The French began colonizing the island as the spice routes to India and the middle east were developed. By the late 17th century the French were established on the southeast side of the island at Fort Dauphin. In the 17th century France claimed the island and many the French aristocracy arrived to lead an idyllic life in paradise.
In 1658 there was recorded evidence of little white dogs in the book "History of the great Isle of Madagascar" written by the regional Governor Etienne de Flacourt. He wrote, "there are a quantity of dogs, which are small, have a long nose and short legs like foxes. There are those who are white. They are caused by dogs who have come from France who remained. They have short ears." The French living on Madagascar inevitably fell in love with the charming personality of the Cotons as well as finding them beautiful, intelligent and loyal. It became unlawful for commoners to have Cotons as they were considered a privilege amongst the nobility.

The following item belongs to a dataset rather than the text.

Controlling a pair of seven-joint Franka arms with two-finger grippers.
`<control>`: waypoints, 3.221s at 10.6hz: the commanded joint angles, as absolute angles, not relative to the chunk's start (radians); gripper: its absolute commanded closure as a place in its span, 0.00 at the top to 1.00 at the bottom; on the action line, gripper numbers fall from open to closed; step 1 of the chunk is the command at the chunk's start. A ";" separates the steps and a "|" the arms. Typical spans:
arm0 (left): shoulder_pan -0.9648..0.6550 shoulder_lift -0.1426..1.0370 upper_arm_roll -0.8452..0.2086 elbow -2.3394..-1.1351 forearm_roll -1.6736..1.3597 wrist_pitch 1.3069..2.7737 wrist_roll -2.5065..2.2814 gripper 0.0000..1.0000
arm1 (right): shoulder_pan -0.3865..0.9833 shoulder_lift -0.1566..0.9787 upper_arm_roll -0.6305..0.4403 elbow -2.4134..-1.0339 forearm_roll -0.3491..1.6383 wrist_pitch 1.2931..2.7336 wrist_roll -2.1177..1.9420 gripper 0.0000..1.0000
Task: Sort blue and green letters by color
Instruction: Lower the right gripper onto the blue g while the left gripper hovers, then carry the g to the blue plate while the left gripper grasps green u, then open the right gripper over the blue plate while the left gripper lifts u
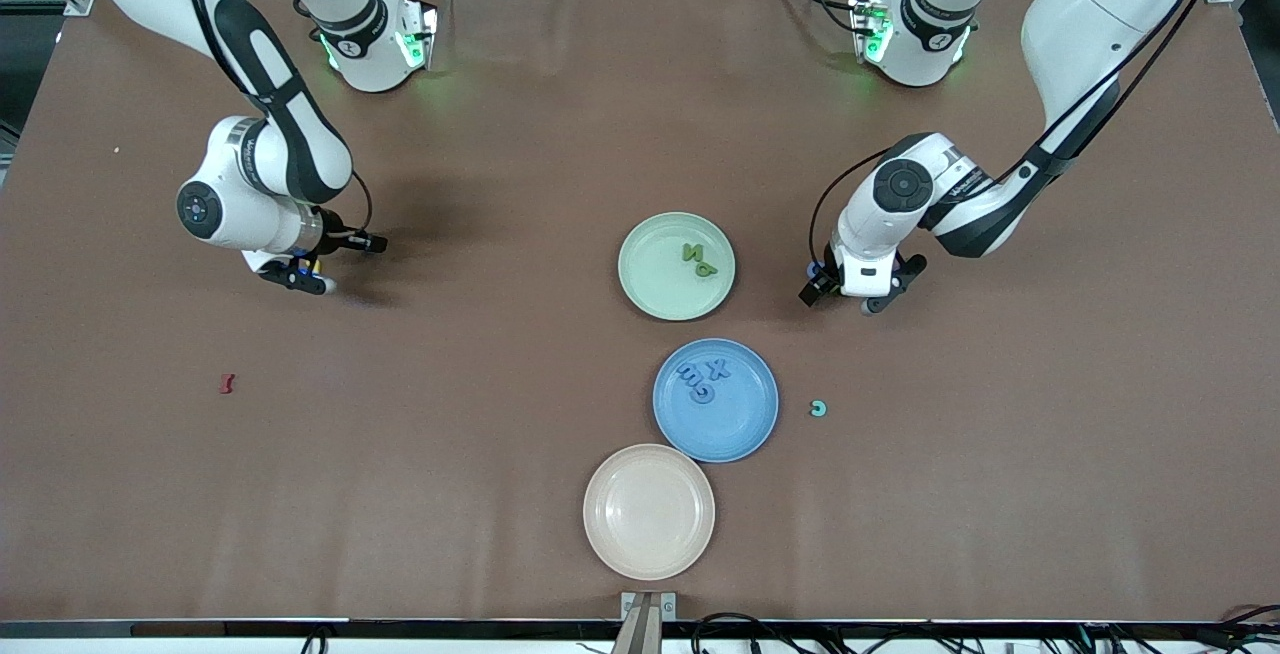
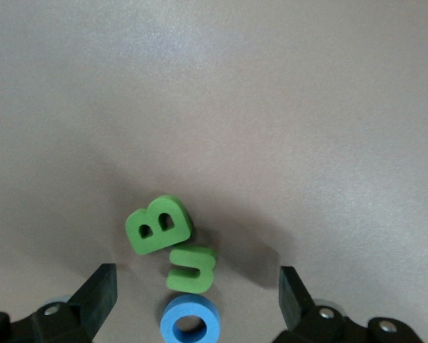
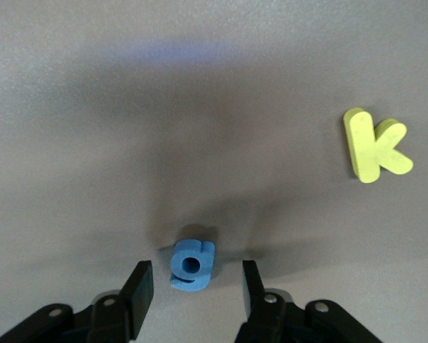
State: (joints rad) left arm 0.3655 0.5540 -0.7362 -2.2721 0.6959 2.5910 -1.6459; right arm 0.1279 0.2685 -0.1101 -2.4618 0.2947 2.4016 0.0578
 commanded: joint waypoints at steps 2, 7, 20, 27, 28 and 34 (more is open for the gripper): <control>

It is possible the French were the first to begin selectively breeding the Coton. They would breed the Cotons for their own enjoyment and companionship. It is totally possible when returning to France they took their little white companions with them to enjoy and share. We do know they were a very popular status symbol. There are those who believe selective breeding of the Coton really began as late as World War II. French soldiers were trapped on Madagascar afraid of being caught or killed by the Germans. These soldiers had little to occupy their time. It's is said these soldiers participated in selectively breeding the "Cotons" to other existing breeds such as the Maltese, Papillon, Bedlington Terrier and other native dogs. Thus they ended up with a white dog with long straight hair and a wonderful temperament.
By the 1960's tourism between France and Madagascar increased as Madagascar had attained their independence from the French. The little dogs arrived in France at Orly airport with airline personnel, tourists and diplomats who fell in love with the little dogs while vacationing on Madagascar. The European price for a Coton more than paid for the trip. This exposed the little Cotons to a whole new world. People became enchanted with their sweet but spunky personalities and lovely cotton coats.